Contrairement à Bouhnik, les deux réalisateurs ont su éviter l’écueil des mots inappropriés. La difficulté de la représentation du sexe, que ce soit pas les mots ou les images, est d’ailleurs évoquée par un personnage. Vers la fin, lors d’un jeu érotique, le jeune homme décrit à sa copine un fantasme, puis il dit ne plus pouvoir continuer de peur d’être vulgaire alors que dans sa tête, rien n’est vulgaire. A un moment donné, il faut peut-être se passer des mots.
Les scène de sexe se rapprochent du style de Larry Clark. On voit que les réalisateurs ont laissé le temps et sans doute le déroulement libres aux acteurs. Le tout est emprunt d’une douceur qui ne fait que renforcer l’érotisme. Si les sexes sont souvent montrés, les visages le sont aussi et l’on peut y lire le plaisir de l’instant. Le film se situe donc quelque part entre un érotique soft et un porno, sans doute une vision plus réaliste que les deux genres pris indépendamment.
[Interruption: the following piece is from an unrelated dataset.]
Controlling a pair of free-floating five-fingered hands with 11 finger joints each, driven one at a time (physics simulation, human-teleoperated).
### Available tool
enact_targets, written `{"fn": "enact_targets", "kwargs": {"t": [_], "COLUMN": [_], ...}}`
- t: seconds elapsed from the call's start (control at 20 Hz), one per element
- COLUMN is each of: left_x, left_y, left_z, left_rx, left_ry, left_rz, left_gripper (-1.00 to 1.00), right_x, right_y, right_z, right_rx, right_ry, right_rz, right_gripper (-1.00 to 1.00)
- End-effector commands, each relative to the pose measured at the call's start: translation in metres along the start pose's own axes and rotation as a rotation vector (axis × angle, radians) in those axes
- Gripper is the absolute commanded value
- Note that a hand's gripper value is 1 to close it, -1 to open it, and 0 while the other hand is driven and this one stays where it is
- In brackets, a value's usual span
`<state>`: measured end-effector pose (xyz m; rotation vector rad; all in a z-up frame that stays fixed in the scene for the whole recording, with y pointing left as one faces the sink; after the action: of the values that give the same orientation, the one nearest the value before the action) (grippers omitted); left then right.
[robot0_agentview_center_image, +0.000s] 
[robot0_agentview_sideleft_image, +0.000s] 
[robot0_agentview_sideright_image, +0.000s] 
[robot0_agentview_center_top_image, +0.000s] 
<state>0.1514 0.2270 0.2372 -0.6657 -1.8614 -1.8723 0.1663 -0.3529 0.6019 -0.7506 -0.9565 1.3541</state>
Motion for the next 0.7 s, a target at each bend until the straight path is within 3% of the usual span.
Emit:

Cette fraîcheur et cette spontanéité font du bien au coeur, au cinéma, et au slip. Bizarrement, la sexualité reste un thème sous-exploité, alors que le sujet est clairement cinégénique. La complexité et la diversité de la sexualité humaine constituent un vaste territoire qui mériterait d’être exploré par des réalisateurs et des acteurs courageux. Q et Chroniques sexuelles sont peut-être le début de cette conquête du sexe du XXIème siècle.